What’s this with Jacob and his ladder, you ask. Jacob’s Ladder (סולם יעקב Sulam Yaakov) refers to the ladder that led to heaven in a dream that the biblical patriarch Jacob had during his flight from his brother Esau in the Book of Genesis.

I am tempted to say, all this from a simple cloud and sun photograph. However, truly there is awe in the presentation of the light!

 

By the wharf in winter at low tide

Figure 1 – By the wharf in winter at low tide, Salem, MA. (c) DE Wolf 2020.

I was going to explore further the processing options for yesterday’s “Walking along the wharf in the rain,” but then I was back at the wharf today in the late afternoon when the light was blue and took the image of Figure 1. This I have entitled “By the wharf in winter at low tide.” The major features today, as I watched the gulls expertly smash clams against the rocks, was the cold blue light and the shallowness of the tide, which created beach all along the wharf on either side and revealed offshore rocks. A friend who complained about the intense aquamarine in yesterday’s image is going to really hate this one. Again it is stylized in a very similar way to yesterday’s. Again it is driven toward the pastel, but here a cold rather than a warm palette.

Walking along the wharf in the rain

Figure 1 – Walking along the wharf in the rain, Salem, MA. (c) DE Wolf 2020.
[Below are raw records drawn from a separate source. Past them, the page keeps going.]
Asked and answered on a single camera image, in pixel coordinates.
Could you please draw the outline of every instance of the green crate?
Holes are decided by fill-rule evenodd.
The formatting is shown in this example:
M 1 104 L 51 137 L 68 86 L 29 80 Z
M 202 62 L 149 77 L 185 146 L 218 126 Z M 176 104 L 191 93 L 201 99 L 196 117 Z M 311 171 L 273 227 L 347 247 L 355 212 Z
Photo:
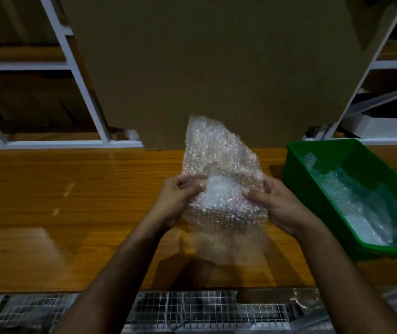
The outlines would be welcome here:
M 318 216 L 340 241 L 354 261 L 380 257 L 397 257 L 397 245 L 379 246 L 361 241 L 333 201 L 305 166 L 304 157 L 313 153 L 317 157 L 314 169 L 321 174 L 335 170 L 337 166 L 364 187 L 374 190 L 384 183 L 397 200 L 397 173 L 357 139 L 335 141 L 298 141 L 287 145 L 284 183 Z

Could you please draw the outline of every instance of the bubble wrap bag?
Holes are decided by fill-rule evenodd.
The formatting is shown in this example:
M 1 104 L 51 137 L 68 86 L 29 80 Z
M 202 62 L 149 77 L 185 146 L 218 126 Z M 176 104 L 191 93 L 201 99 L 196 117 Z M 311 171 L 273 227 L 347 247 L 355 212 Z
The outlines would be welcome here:
M 248 201 L 242 189 L 263 190 L 257 155 L 219 121 L 191 117 L 182 173 L 191 184 L 205 180 L 184 218 L 196 255 L 216 264 L 255 264 L 262 251 L 265 208 Z

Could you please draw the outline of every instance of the wooden desk surface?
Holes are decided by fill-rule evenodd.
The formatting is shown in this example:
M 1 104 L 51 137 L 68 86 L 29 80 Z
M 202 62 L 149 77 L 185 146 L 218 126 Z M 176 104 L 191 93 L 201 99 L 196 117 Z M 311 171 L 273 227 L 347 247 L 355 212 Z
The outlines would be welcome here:
M 397 170 L 397 146 L 373 150 Z M 286 150 L 255 150 L 281 172 Z M 183 151 L 0 151 L 0 292 L 80 291 L 151 207 Z M 142 289 L 313 286 L 296 241 L 273 225 L 254 267 L 194 257 L 186 225 L 162 239 Z M 359 264 L 376 285 L 397 284 L 397 260 Z

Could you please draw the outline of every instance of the hand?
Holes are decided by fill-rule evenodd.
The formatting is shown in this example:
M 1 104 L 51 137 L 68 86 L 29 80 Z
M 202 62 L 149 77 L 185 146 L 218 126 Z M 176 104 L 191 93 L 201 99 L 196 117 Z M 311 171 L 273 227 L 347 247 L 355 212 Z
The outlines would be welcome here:
M 176 219 L 180 217 L 188 201 L 202 192 L 206 183 L 195 183 L 188 188 L 180 188 L 187 176 L 178 174 L 165 180 L 157 200 L 148 213 L 148 217 L 161 223 L 164 230 L 171 229 Z
M 282 181 L 264 174 L 265 192 L 243 189 L 243 195 L 268 210 L 269 219 L 285 233 L 297 237 L 308 226 L 322 224 Z

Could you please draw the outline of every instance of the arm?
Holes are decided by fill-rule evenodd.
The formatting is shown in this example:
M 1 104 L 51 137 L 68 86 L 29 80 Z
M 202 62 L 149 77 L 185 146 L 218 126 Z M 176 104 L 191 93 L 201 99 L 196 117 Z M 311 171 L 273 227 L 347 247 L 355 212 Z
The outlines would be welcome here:
M 397 314 L 348 258 L 324 223 L 279 180 L 265 175 L 265 193 L 244 190 L 295 237 L 307 259 L 336 333 L 397 333 Z
M 168 178 L 151 211 L 118 247 L 97 278 L 78 297 L 52 331 L 121 333 L 162 236 L 205 185 L 181 190 L 183 177 Z

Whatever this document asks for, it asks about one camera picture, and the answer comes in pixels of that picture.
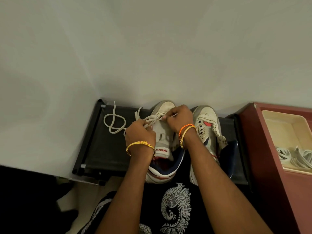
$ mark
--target white pattern on fabric
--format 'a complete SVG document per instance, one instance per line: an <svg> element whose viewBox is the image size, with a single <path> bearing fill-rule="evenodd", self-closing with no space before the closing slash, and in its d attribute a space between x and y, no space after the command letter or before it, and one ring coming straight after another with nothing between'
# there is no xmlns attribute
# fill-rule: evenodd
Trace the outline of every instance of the white pattern on fabric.
<svg viewBox="0 0 312 234"><path fill-rule="evenodd" d="M163 195L161 202L161 212L163 217L171 222L165 223L160 229L163 233L183 234L188 227L191 209L191 193L183 188L182 183L177 183L177 187L172 187Z"/></svg>
<svg viewBox="0 0 312 234"><path fill-rule="evenodd" d="M146 226L144 224L139 224L139 234L152 234L152 230L149 226Z"/></svg>
<svg viewBox="0 0 312 234"><path fill-rule="evenodd" d="M98 215L99 211L103 208L104 205L106 205L107 203L111 202L113 199L106 199L103 200L101 203L99 203L96 206L96 209L93 212L92 218L91 220L88 222L88 224L82 229L81 234L84 234L84 232L88 229L88 227L91 225L92 221L96 218L96 216Z"/></svg>

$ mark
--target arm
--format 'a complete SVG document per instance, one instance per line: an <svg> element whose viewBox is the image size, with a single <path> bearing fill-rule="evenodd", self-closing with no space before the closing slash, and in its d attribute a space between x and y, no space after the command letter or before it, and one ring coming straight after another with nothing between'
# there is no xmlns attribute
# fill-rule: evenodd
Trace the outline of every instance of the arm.
<svg viewBox="0 0 312 234"><path fill-rule="evenodd" d="M184 105L173 108L165 119L175 132L186 124L193 124L192 113ZM214 232L272 233L243 193L217 165L196 130L189 129L184 142Z"/></svg>
<svg viewBox="0 0 312 234"><path fill-rule="evenodd" d="M127 146L133 142L147 141L155 147L156 134L151 127L145 129L144 124L146 122L138 120L126 129ZM154 152L142 144L132 145L129 150L131 159L128 171L96 234L138 234L144 182Z"/></svg>

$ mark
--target gold bangle
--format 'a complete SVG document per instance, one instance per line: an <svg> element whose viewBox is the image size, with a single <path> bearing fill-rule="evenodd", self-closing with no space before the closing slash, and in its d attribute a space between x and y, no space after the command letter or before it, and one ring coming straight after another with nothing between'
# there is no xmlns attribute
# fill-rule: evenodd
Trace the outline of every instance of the gold bangle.
<svg viewBox="0 0 312 234"><path fill-rule="evenodd" d="M197 129L196 129L195 126L189 126L189 127L187 127L187 128L185 129L183 135L181 136L181 140L180 140L180 146L181 146L182 149L184 149L184 147L183 147L183 138L184 138L184 135L185 135L185 133L186 133L190 128L192 128L192 127L194 127L195 130L196 130L196 132L197 132Z"/></svg>
<svg viewBox="0 0 312 234"><path fill-rule="evenodd" d="M131 156L131 154L130 154L129 151L128 151L128 150L129 150L129 147L130 147L131 145L134 145L134 144L143 144L143 145L146 145L146 146L152 148L152 149L154 150L154 155L153 155L153 157L155 157L155 155L156 155L155 148L154 148L150 143L148 143L148 142L146 142L146 141L138 141L138 142L134 142L134 143L129 144L128 147L127 147L127 149L126 149L126 152L127 152L127 154L128 154L129 156Z"/></svg>

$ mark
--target forearm
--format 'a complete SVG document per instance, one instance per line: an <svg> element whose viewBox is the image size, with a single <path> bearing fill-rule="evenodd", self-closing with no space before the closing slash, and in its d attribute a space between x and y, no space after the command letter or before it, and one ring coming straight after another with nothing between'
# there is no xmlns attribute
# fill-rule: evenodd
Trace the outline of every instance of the forearm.
<svg viewBox="0 0 312 234"><path fill-rule="evenodd" d="M150 149L147 153L141 154L141 156L150 157L148 159L130 160L124 180L105 213L96 234L138 234L144 182L153 154Z"/></svg>
<svg viewBox="0 0 312 234"><path fill-rule="evenodd" d="M185 144L214 232L271 233L243 193L217 165L195 131L189 132Z"/></svg>

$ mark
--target person's left hand
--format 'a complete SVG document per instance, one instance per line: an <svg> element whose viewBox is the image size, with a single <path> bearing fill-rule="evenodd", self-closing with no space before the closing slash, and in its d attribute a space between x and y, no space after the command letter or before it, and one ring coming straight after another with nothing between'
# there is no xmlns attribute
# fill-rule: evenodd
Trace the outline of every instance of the person's left hand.
<svg viewBox="0 0 312 234"><path fill-rule="evenodd" d="M138 121L133 122L127 129L126 129L126 146L131 143L138 142L138 141L146 141L150 143L153 147L156 144L156 133L153 131L153 126L148 126L144 128L144 125L147 125L148 122L140 119ZM129 147L129 152L131 157L133 156L148 156L153 155L153 149L150 147L143 145L143 144L135 144Z"/></svg>

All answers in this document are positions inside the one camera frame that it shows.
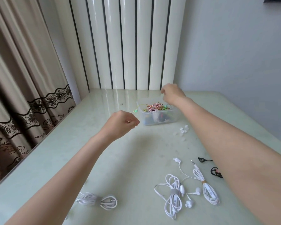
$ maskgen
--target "table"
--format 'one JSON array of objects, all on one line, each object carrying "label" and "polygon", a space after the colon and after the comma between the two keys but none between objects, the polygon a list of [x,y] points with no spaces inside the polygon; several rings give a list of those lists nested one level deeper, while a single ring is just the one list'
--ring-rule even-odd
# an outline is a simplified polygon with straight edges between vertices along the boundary
[{"label": "table", "polygon": [[[199,105],[256,137],[281,153],[281,141],[239,108],[216,92],[186,92]],[[159,91],[94,89],[40,143],[30,155],[0,184],[0,225],[4,224],[34,193],[38,191],[71,157],[99,131],[108,117],[117,110],[132,112],[138,98],[159,97]],[[101,155],[89,175],[82,192],[100,196],[113,194],[118,206],[112,211],[75,203],[65,225],[86,224],[261,224],[229,190],[224,179],[210,174],[213,162],[199,163],[198,157],[209,158],[190,126],[186,141],[173,132],[187,125],[182,116],[178,122],[164,125],[139,125],[113,142]],[[218,193],[221,203],[210,204],[203,195],[194,195],[195,206],[183,207],[173,221],[164,212],[165,201],[153,187],[165,181],[166,174],[180,180],[174,157],[182,160],[184,172],[192,175],[196,162],[205,179]],[[202,187],[197,180],[185,183],[188,192]],[[168,197],[167,187],[159,188]]]}]

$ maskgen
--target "black cable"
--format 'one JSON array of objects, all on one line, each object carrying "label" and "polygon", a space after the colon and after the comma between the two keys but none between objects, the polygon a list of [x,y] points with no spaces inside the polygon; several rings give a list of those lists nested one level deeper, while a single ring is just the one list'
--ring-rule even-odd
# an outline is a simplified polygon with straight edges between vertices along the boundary
[{"label": "black cable", "polygon": [[[198,160],[199,160],[201,163],[203,163],[203,162],[205,162],[205,161],[212,161],[212,162],[213,162],[213,160],[206,160],[206,159],[200,158],[200,157],[198,157]],[[211,173],[212,175],[214,175],[214,176],[219,177],[219,178],[223,178],[222,174],[221,174],[220,172],[218,172],[217,169],[218,169],[218,168],[217,168],[216,166],[214,166],[213,168],[211,168],[210,173]]]}]

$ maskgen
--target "curtain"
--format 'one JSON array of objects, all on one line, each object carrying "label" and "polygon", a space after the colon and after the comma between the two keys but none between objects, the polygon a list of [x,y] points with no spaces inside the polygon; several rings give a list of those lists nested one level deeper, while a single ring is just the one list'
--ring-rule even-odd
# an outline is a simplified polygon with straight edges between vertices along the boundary
[{"label": "curtain", "polygon": [[75,107],[37,0],[0,0],[0,180]]}]

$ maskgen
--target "clear plastic box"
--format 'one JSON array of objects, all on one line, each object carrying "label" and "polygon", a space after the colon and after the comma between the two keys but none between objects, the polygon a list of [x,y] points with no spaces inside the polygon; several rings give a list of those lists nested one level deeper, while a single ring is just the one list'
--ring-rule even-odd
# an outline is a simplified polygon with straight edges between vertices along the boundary
[{"label": "clear plastic box", "polygon": [[[171,123],[177,121],[179,117],[179,110],[171,105],[168,105],[161,97],[158,98],[142,98],[137,102],[138,105],[138,113],[140,122],[144,125],[159,125],[165,123]],[[161,103],[167,105],[169,109],[167,110],[157,110],[157,111],[149,111],[145,112],[143,109],[147,108],[146,104],[154,104]]]}]

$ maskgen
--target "white radiator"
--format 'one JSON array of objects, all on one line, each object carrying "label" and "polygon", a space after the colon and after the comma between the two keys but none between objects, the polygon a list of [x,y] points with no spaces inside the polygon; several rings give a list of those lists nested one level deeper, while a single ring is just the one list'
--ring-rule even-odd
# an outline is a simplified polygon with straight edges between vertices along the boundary
[{"label": "white radiator", "polygon": [[55,0],[80,97],[174,79],[186,0]]}]

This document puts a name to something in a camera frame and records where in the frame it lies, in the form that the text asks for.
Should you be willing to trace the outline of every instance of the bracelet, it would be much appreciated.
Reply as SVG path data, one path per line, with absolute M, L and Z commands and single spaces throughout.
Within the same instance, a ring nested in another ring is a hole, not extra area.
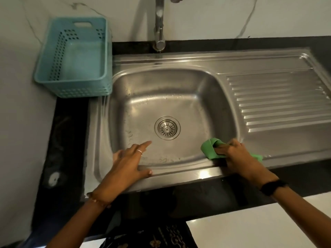
M 102 201 L 102 200 L 98 200 L 98 199 L 96 199 L 95 197 L 94 197 L 94 195 L 93 195 L 93 192 L 89 192 L 89 193 L 87 193 L 86 194 L 86 196 L 88 196 L 88 198 L 92 201 L 92 202 L 94 202 L 94 203 L 97 203 L 97 204 L 99 204 L 100 206 L 102 206 L 102 207 L 105 207 L 105 208 L 110 208 L 112 205 L 111 205 L 111 202 L 109 203 L 109 202 L 105 202 L 105 201 Z
M 287 183 L 284 182 L 283 180 L 278 179 L 273 182 L 265 183 L 261 187 L 260 191 L 266 196 L 271 196 L 278 187 L 285 187 L 285 186 L 287 186 Z

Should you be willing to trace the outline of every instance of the patterned fabric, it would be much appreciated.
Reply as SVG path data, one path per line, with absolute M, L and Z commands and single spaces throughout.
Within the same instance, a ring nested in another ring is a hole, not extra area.
M 100 248 L 197 248 L 185 224 L 153 227 L 106 238 Z

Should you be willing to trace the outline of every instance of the person's left hand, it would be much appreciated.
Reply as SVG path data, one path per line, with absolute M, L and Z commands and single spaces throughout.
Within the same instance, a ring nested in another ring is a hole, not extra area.
M 114 153 L 113 167 L 93 191 L 93 196 L 104 202 L 112 202 L 138 180 L 150 177 L 152 170 L 139 171 L 138 164 L 142 153 L 151 143 L 151 141 L 147 141 L 140 145 L 133 144 L 126 150 L 119 150 Z

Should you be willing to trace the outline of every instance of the basket handle hole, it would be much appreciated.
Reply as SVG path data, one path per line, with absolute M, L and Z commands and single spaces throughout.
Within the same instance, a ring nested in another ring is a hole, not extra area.
M 92 27 L 92 24 L 90 22 L 74 22 L 73 23 L 78 28 L 90 28 Z

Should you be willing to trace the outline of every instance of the person's left arm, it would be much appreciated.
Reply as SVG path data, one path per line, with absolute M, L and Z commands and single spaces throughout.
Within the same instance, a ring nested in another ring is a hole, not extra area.
M 113 167 L 100 185 L 93 191 L 93 198 L 110 204 L 119 194 L 140 179 L 151 176 L 152 171 L 138 170 L 142 153 L 151 144 L 134 144 L 126 150 L 119 150 L 113 156 Z M 105 206 L 89 199 L 69 222 L 47 244 L 46 248 L 78 248 L 82 244 L 94 221 Z

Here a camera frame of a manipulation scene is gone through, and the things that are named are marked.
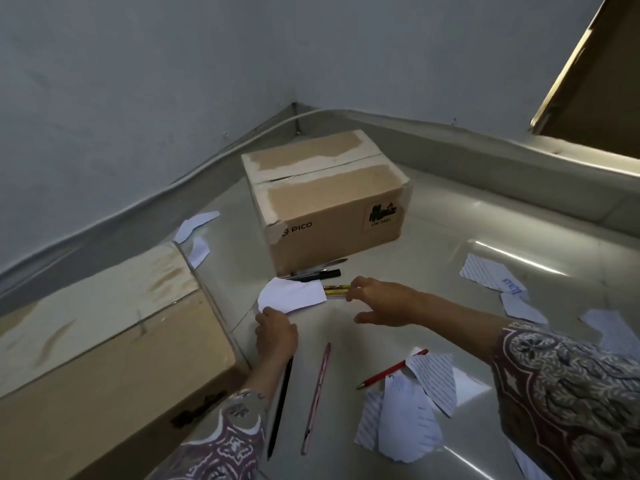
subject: black pencil
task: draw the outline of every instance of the black pencil
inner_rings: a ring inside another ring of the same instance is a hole
[[[284,379],[282,380],[282,391],[280,391],[280,397],[278,398],[278,408],[276,409],[276,418],[273,420],[273,428],[271,430],[271,437],[269,438],[269,448],[267,450],[267,461],[271,459],[273,449],[276,446],[276,439],[278,437],[278,428],[280,427],[280,418],[282,418],[282,409],[284,408],[284,400],[287,396],[287,386],[289,385],[289,377],[291,375],[291,366],[293,365],[293,357],[287,362],[287,368],[284,370]]]

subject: gray wall
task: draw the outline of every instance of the gray wall
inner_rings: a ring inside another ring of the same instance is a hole
[[[603,0],[270,0],[298,101],[523,141]]]
[[[260,0],[2,5],[0,272],[294,99]]]

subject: white cable
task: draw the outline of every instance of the white cable
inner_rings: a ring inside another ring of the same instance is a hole
[[[296,114],[295,116],[292,116],[286,120],[283,120],[279,123],[277,123],[276,125],[265,129],[263,132],[257,134],[256,136],[253,136],[252,138],[249,138],[247,141],[244,141],[240,144],[237,144],[231,148],[229,148],[227,151],[223,152],[223,153],[219,153],[217,155],[212,156],[210,159],[204,161],[203,163],[201,163],[201,165],[197,166],[196,168],[194,168],[193,170],[191,170],[190,172],[188,172],[186,175],[184,175],[183,177],[180,177],[178,180],[176,180],[174,183],[172,183],[171,185],[165,187],[164,189],[160,190],[159,192],[156,192],[152,195],[149,195],[148,197],[144,197],[142,199],[140,199],[137,202],[134,202],[128,206],[126,206],[124,209],[121,209],[119,211],[117,211],[116,213],[107,216],[107,217],[103,217],[101,218],[98,222],[94,222],[93,224],[90,224],[88,226],[83,227],[82,229],[75,231],[74,233],[71,233],[65,237],[62,237],[60,239],[58,239],[57,241],[54,241],[51,244],[47,244],[46,246],[43,246],[42,248],[40,248],[39,250],[33,252],[30,256],[20,259],[19,261],[7,266],[7,268],[5,268],[4,271],[2,271],[0,273],[0,277],[4,276],[5,274],[11,272],[13,269],[17,268],[18,266],[20,266],[22,263],[24,263],[25,261],[27,261],[28,259],[33,258],[36,255],[39,255],[43,252],[45,252],[48,249],[51,249],[53,247],[59,246],[62,243],[66,242],[66,241],[70,241],[71,239],[74,239],[76,237],[78,237],[80,234],[83,234],[89,230],[91,230],[92,228],[102,225],[105,222],[108,222],[112,219],[116,219],[117,217],[120,217],[121,215],[123,215],[124,213],[135,209],[136,207],[145,204],[155,198],[158,198],[162,195],[164,195],[167,192],[171,192],[171,190],[173,190],[176,187],[179,187],[180,185],[188,182],[190,179],[196,177],[197,175],[201,174],[204,170],[206,170],[208,167],[210,167],[211,165],[213,165],[214,163],[220,161],[222,158],[228,156],[229,154],[236,152],[242,148],[244,148],[245,146],[247,146],[248,144],[253,143],[255,140],[257,140],[258,138],[261,138],[262,136],[266,135],[267,133],[272,132],[274,129],[279,128],[287,123],[290,123],[292,121],[295,120],[299,120],[300,118],[304,118],[305,116],[311,116],[312,114],[317,114],[318,112],[326,112],[326,111],[345,111],[344,109],[314,109],[313,111],[308,111],[308,112],[304,112],[302,114]],[[48,265],[44,266],[44,268],[39,269],[36,273],[33,273],[32,275],[28,276],[27,278],[20,280],[18,283],[12,285],[10,288],[8,288],[7,290],[2,291],[2,293],[0,293],[0,298],[4,297],[5,295],[7,295],[8,293],[11,293],[11,291],[15,290],[16,288],[22,286],[23,284],[27,283],[28,281],[31,281],[32,279],[34,279],[36,276],[38,276],[41,273],[44,273],[46,270],[48,270],[50,267],[52,267],[53,265],[55,265],[56,263],[58,263],[60,260],[64,259],[66,256],[68,256],[69,254],[71,254],[72,252],[74,252],[76,249],[78,249],[79,246],[75,246],[71,249],[68,250],[68,252],[64,253],[62,256],[59,256],[57,258],[55,258],[51,263],[49,263]]]

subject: patterned sleeve
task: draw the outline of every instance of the patterned sleeve
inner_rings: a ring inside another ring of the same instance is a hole
[[[640,479],[640,363],[512,324],[492,371],[502,430],[551,478]]]
[[[147,480],[251,480],[264,446],[267,400],[246,389],[207,414]]]

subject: box flap
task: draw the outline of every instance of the box flap
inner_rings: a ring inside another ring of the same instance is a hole
[[[68,480],[213,379],[231,393],[223,374],[237,364],[203,291],[192,293],[0,399],[3,478]]]
[[[197,289],[171,243],[0,317],[0,397]]]
[[[379,154],[265,182],[256,185],[253,191],[264,222],[269,226],[395,190],[408,182],[407,176],[391,160]]]
[[[380,149],[362,130],[299,141],[242,155],[252,185],[344,165],[379,155]]]

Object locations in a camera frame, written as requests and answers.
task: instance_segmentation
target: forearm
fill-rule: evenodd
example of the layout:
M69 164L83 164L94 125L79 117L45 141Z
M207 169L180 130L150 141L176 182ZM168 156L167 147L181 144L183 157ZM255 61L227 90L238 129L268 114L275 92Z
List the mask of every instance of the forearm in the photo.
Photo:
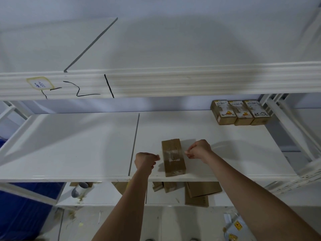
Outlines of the forearm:
M139 241L148 175L136 171L125 193L92 241Z
M223 189L258 240L319 240L320 236L290 207L230 166L213 152L206 154Z

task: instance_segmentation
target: left hand
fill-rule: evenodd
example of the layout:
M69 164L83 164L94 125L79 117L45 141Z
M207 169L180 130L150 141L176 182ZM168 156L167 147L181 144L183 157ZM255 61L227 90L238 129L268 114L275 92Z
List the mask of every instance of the left hand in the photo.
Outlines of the left hand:
M139 152L136 154L135 165L137 170L141 170L149 176L154 168L154 165L156 164L156 161L159 160L159 155L147 152Z

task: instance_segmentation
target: floor
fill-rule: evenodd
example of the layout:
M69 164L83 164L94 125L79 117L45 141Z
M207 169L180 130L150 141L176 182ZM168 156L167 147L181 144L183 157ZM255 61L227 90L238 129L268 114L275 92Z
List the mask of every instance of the floor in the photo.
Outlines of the floor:
M321 233L321 207L292 207L307 223ZM83 207L76 212L53 208L42 228L46 241L90 241L113 207ZM224 213L234 207L151 207L144 210L141 240L224 241Z

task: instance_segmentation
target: cardboard box
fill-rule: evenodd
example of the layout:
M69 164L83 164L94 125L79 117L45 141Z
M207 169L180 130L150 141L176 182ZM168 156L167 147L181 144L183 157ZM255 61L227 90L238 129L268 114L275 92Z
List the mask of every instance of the cardboard box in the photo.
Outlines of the cardboard box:
M191 198L222 192L219 182L186 182Z
M111 183L115 186L118 192L121 193L121 195L123 195L125 193L125 190L129 182L111 182Z
M154 192L161 190L164 187L163 182L153 182L153 185Z
M237 119L228 101L212 101L211 110L219 125L233 124Z
M177 190L176 182L163 182L165 193Z
M71 182L69 186L76 187L79 182ZM86 182L88 184L88 187L91 188L94 182Z
M263 109L260 102L255 100L244 101L247 108L250 110L254 120L251 125L264 125L270 120L270 115Z
M185 205L208 207L208 196L204 195L191 198L188 193L187 185L185 184Z
M250 125L252 123L254 117L243 101L229 101L229 103L233 107L233 110L237 116L234 125Z
M182 146L179 139L162 141L165 176L172 177L186 173Z

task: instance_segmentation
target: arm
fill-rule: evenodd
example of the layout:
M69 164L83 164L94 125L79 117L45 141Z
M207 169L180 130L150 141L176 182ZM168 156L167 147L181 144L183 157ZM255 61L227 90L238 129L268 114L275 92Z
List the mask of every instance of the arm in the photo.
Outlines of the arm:
M195 142L185 153L210 166L257 240L321 240L290 207L215 154L206 140Z
M159 160L159 155L136 154L137 171L125 193L111 211L91 241L139 241L142 230L148 176Z
This past Saturday morning I was walking along Salem’s historic Derby Wharf and I came upon this woman, smarter than I, with an umbrella also walking along the wharf. I was struck immediately by the scene, reminiscent perhaps, of a gloomy wet winter day in Holland. The point with Derby Wharf, with Hawthorne’s Custom’s House, with Derby Light, and with the resident Friendship Sloop is that the place is bathed in history and seems, even in the brightest light, to be haunted by ghosts. The filI of the wharf is loaded with shards of broken antique bottles and historic porcelain. I think these were dredged up from the harbor and I imagine someone unloading a ship from “the orient,” losing their balance, dropping and shattering a jug or jar – the momentary curse still echos.

I  realized that there were so many ways to view this photograph. Perhaps keep the colors muted but shifted just a bit to a pastel template. For the interpretation of Figure 1, I resorted to stylizing with the PRISMA, turning the image into something painterly. I stuck to a pastel palette but chose more saturated colors. I think that I will experiment with other approaches and interpretations, but for now I am very fond of this one.